Saisi en tant que juge des requêtes pour autoriser la délivrance du duplicata N°2 du titre foncier d'un lopin de terre que le patron d'Express Union est accusé d'occuper frauduleusement depuis 20 ans au quartier Bastos à Yaoundé, le président de la juridiction freine des quatre fers en dépit des documents qui accompagnent la demande du requérant et des réquisitions du ministère public. Le juge manoeuvre au-delà de ce qui est prévu par la loi pour sauver les investissements de l'homme d'affaires.

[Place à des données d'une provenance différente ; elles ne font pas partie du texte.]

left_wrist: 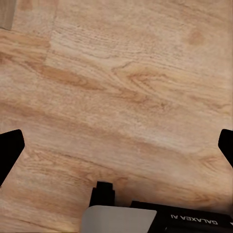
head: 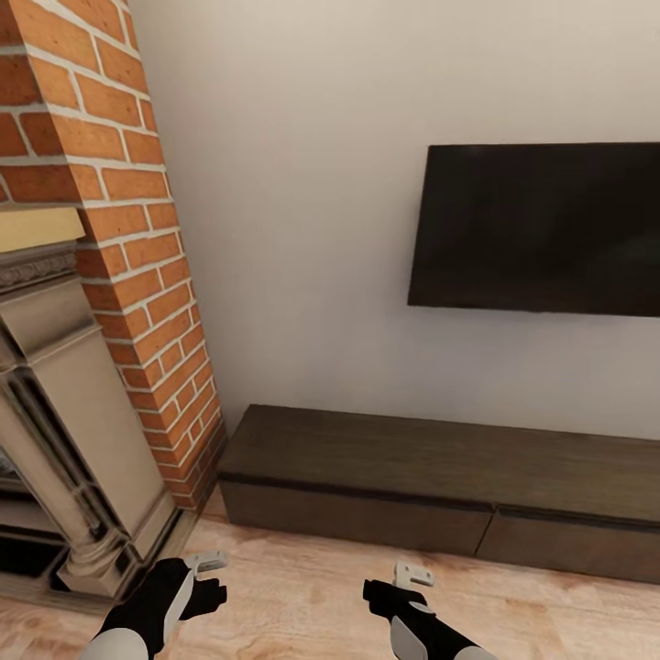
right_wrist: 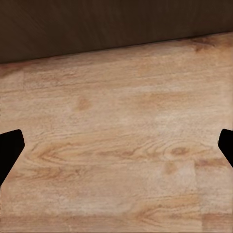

La rencontre que le président du Tribunal de première instance (TPI) de Yaoundé centre administratif (CA) envisageait d'organiser le 23 juin dernier dans son cabinet n'a pas eu lieu. Saisi en sa qualité de «juge des requêtes» depuis le 17 mai 2023 par M. Tasha Loweh Lawrence, ancien patron de la défunte Amity Bank, qui souhaite obtenir de lui, par ordonnance gracieuse, l'autorisation de se faire délivrer un duplicatum de son titre foncier (N°22781/Mfoundi) égaré, le président Georges Théophile Timba a décidé, avant de se prononcer, d'organiser vendredi dernier, une discussion contradictoire impliquant un certain M. Chedjou Jean-Marie et le responsable de la société SCI Nofic. C'est une démarche que M. Tasha Loweh trouve curieuse : la procédure engagée par le justiciable ne nécessite aucun débat selon la loi. Le projet du président Timba a donc été rejeté.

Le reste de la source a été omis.